● **What to work on**: Only the lines from the one containing "Kindly provide the mask of the right" through the final line below belong in the output, copied exactly and without pictures.

● **Recorded data**:
=======
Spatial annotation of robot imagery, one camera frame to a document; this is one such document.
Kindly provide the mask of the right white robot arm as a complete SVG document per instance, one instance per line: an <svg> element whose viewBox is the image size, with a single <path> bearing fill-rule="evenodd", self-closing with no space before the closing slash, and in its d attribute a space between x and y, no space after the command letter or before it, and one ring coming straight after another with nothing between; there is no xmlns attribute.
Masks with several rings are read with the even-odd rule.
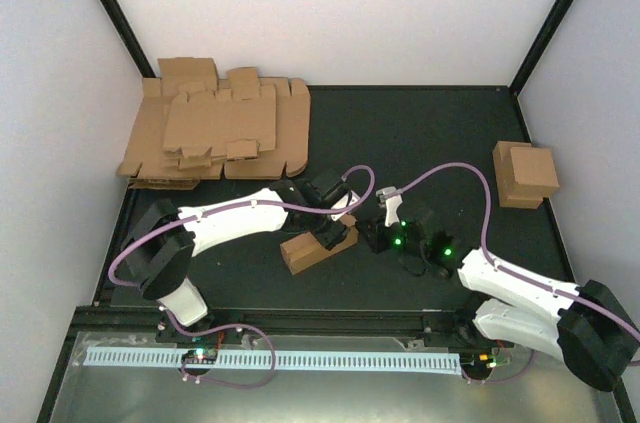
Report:
<svg viewBox="0 0 640 423"><path fill-rule="evenodd" d="M476 346L506 341L552 356L593 389L610 392L638 365L639 329L603 283L583 285L545 277L493 253L464 245L430 216L357 223L375 253L414 258L415 276L457 279L476 293L476 309L454 322L457 339Z"/></svg>

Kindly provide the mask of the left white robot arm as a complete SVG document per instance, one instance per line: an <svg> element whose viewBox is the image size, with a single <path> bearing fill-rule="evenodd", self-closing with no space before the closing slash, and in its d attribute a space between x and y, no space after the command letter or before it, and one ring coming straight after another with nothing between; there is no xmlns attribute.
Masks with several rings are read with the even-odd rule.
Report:
<svg viewBox="0 0 640 423"><path fill-rule="evenodd" d="M179 329L193 342L207 340L215 319L187 276L191 260L215 246L249 235L287 231L309 233L326 250L349 233L343 209L359 197L337 174L313 181L278 180L245 197L200 207L154 203L122 245L131 282L146 300L173 314Z"/></svg>
=======
● **Solution to the exercise**:
Kindly provide the mask of the right white robot arm as a complete SVG document per instance, one instance per line: an <svg> element whose viewBox is the image size, with a single <path> bearing fill-rule="evenodd", self-closing with no space before the closing slash, and in its d attribute a space between x and y, no space after the command letter or before it, and one ring coming straight after another with nothing between; there is no xmlns attribute.
Masks with several rings are read with the even-odd rule.
Report:
<svg viewBox="0 0 640 423"><path fill-rule="evenodd" d="M476 346L506 341L552 356L593 389L610 392L638 365L639 329L603 283L583 285L545 277L493 253L464 245L430 216L357 223L375 253L414 258L415 276L457 279L476 293L476 309L454 322L457 339Z"/></svg>

Kindly provide the mask of the left white robot arm as a complete SVG document per instance, one instance per line: an <svg> element whose viewBox is the image size, with a single <path> bearing fill-rule="evenodd", self-closing with no space before the closing slash, and in its d attribute a space between x and y, no space after the command letter or before it, and one ring coming straight after another with nothing between; there is no xmlns attribute.
Masks with several rings are read with the even-odd rule.
Report:
<svg viewBox="0 0 640 423"><path fill-rule="evenodd" d="M179 329L193 342L207 340L215 319L187 276L191 260L215 246L249 235L287 231L309 233L326 250L349 233L343 209L359 197L337 174L313 181L278 180L245 197L200 207L154 203L122 245L131 282L146 300L173 314Z"/></svg>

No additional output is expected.